Se apercibe uno también del variopinto público asistente, divisible en tres parcelas: los melómanos, que son los menos, callados y atentos durante las interpretaciones, explosivos y exultantes a su término; la vieja guardia barcelonesa, los más numerosos, señores y señoras de más que mediana edad, muy arreglados y despistados, casi todos aquejados de problemas respiratorios que se traducen en molestas toses y sin ninguna emoción conocida en los rostros, que huyen rápidamente, dentro de lo que a cada uno su edad permite, en cuanto comienza la segunda propina; y la digamos nueva generación de la cultura española, los más molestos, no sólo por su estrambótica presencia, que hiere la mayor parte de las veces la vista, sino sobre todo por sus escasos conocimientos de comportamiento en teatros de ópera y lugares públicos en general.

Por suerte para el sufrido cronista, que además tiene un asiento cuya visibilidad comienza a los pies del piano (cosas del nuevo Liceo, por cierto nada barato), aparece la artista. Y vaya si lo es: desde su misma presencia (porte regio, belleza altiva) a su economía de gestos y, sobre todo, a su manera de decir y expresar los diversos sentimientos reflejados en el colorista y algo kistch mundo gitano de Brahms y de desnudar la obsesiva tristeza de Schubert , con unos antológicos "Gretchen am Spinrade" y "Nur wer die Sehnsucht kennt", como ejemplos de un grupo perfectamente equilibrado, sin olvidarnos de su capacidad para traducir la melancolía y ensimismamiento de "Ich bin der Welt abhanden gekommen", cumbre del Mahler más interiorizado.

A estos autores nos lo sirvió una voz rotunda, exhibida en Brahms en toda su amplitud, de los agudos refulgentes a los graves profundos, para prepararnos para la exhibición de su centro ancho, redondo y robusto, maleable y dúctil, con el que logró los más bellos momentos en Mahler y Schubert, gracias a un legato impecable, a una técnica respiratoria tan efectiva como inapreciable, y a una matización hasta el más mínimo detalle, como en la conmovedora "Die junge Nonne" de Schubert, conjugando a la vez inocencia y tragedia, o en la última propina, el "Abschied" de Hugo Wolf, donde demostró su magisterio en el uso del parlato, rellenando así la hipotética única laguna que podía quedar vacía.

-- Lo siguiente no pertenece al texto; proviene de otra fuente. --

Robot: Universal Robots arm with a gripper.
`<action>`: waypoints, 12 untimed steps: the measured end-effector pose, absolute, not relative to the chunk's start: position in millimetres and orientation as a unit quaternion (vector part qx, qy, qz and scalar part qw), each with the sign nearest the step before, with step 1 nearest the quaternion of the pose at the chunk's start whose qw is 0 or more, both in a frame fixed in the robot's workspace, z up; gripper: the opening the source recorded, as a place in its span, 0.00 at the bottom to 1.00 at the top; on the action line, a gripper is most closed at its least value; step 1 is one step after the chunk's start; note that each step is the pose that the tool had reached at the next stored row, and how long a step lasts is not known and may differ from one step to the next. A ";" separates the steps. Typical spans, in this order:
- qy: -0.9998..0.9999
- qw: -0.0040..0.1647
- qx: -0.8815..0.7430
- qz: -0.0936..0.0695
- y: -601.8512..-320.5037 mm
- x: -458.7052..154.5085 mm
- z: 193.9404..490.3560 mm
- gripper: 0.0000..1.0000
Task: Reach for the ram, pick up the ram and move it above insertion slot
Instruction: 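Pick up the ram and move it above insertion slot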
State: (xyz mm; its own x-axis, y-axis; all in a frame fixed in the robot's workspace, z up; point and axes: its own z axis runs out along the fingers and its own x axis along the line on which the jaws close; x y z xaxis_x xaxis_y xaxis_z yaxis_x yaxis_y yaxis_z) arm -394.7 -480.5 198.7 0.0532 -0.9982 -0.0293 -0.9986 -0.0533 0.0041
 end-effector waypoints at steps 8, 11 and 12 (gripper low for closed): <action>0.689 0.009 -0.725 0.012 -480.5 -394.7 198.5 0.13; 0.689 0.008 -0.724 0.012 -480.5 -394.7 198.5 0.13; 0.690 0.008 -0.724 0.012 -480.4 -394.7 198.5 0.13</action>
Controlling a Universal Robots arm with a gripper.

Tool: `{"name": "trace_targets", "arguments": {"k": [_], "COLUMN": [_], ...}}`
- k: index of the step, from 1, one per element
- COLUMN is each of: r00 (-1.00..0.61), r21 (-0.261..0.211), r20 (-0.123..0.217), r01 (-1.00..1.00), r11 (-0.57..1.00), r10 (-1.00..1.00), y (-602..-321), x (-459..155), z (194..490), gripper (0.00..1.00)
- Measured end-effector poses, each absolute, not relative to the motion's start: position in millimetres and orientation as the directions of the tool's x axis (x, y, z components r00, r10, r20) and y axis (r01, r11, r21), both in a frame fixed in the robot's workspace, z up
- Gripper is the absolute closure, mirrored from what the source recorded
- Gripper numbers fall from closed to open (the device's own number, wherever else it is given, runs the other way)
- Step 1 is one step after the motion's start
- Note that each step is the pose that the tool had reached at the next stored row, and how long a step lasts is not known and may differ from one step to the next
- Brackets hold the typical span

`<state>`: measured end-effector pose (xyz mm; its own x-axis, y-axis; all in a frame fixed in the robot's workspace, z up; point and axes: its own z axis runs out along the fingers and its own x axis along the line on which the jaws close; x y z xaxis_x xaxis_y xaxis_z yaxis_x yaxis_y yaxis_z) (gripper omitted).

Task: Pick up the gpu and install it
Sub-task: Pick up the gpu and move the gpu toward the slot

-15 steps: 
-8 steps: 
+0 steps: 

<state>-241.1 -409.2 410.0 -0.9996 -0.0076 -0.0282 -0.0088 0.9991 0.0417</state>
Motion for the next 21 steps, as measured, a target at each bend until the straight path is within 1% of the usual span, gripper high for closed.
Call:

Nicholas Carthy fue un acompañante displicente, aunque quizás algo rígido, sobre todo en comparación con el instrumento femenino al que acompañaba. Decir de ella de nuevo que su presencia compensó todas las dificultades antes expuestas y hasta el sonido del inevitable móvil de turno, ya al final de la velada. Su figura envuelta en negro y verde, con un aire a lo belle epoque, habrá pasado sin duda a la galería de imágenes inolvidables de los aficionados. Ha prometido volver, quizás en tres o cuatro años, para interpretar una ópera. Hasta entonces sólo nos queda soñar con Waltraud Meier.